Before offering fruit to your dog as a snack or meal topper, it’s important to know what you need to consider before choosing which fruit you’d like to provide.

The best fruits for dogs are those that offer a hefty dose of vitamins, minerals, antioxidants, and hydration.

It is good to know the sugar content of the fruit, as excess sugar can lead to gastrointestinal upset. In dogs with diabetes, sugary foods should be avoided.

It’s also essential that the fruit you offer is prepared properly. They need to be thoroughly washed to remove any pesticides used during the growing stage. Stems, pits, seeds, peels, and rinds should be removed, and the pieces should be cut into sizes appropriate for your dog’s size.

Never offer canned or dried fruit, as it’s often laden with syrup and sugar.

cute jack russell dog eating watermelon outdoors
Image Credit: eva_blanco, Shutterstock

Are Any Fruits Toxic?

Not all fruits are healthy for your dog.

Grapes are one of the fruits you need to keep far out of your dog’s reach.
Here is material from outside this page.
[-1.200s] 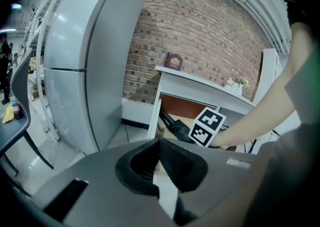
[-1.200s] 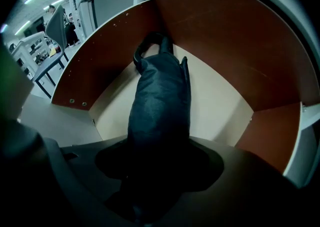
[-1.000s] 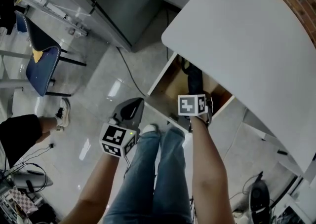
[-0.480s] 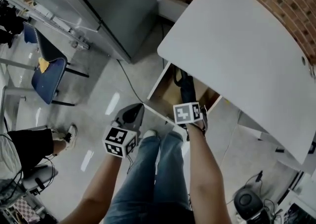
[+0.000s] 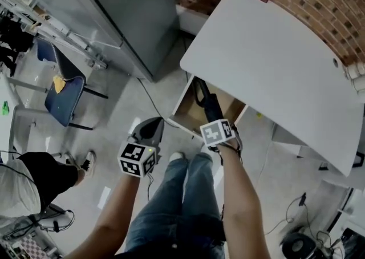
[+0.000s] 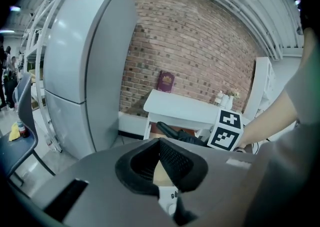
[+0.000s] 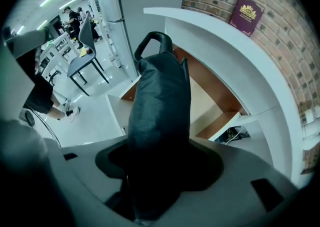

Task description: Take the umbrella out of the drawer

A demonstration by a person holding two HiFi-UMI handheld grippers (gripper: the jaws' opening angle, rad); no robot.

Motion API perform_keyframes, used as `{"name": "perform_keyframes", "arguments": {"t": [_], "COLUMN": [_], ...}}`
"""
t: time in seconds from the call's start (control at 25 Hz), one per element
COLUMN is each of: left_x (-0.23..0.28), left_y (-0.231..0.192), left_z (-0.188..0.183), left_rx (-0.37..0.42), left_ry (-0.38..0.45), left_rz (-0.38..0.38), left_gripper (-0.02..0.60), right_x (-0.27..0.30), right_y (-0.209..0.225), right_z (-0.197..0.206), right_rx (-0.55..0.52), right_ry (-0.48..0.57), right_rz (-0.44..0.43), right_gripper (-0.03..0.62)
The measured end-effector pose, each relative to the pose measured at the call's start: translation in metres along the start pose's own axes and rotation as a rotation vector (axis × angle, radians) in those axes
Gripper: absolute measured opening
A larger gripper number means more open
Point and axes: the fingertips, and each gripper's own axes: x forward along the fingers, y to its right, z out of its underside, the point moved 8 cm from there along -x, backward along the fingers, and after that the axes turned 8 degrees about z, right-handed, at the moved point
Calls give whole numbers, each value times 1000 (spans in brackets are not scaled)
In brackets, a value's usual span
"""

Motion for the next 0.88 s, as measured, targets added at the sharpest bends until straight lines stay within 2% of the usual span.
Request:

Grapes and their dried counterparts (raisins, sultanas, currants) are highly toxic to dogs. It wasn’t until recently that scientists have made steps in determining what causes this toxicity.  The proposed offending compound is tartaric acid, although this still hasn’t been absolutely confirmed. Grape ingestion can cause vomiting, diarrhea, excessive thirst, and kidney damage or failure. The best prognosis requires prompt treatment.

Although often mistaken for a vegetable, avocado is another fruit to steer clear of. The flesh isn’t toxic to dogs, but its high fat content can cause pancreatitis if eaten in high quantities.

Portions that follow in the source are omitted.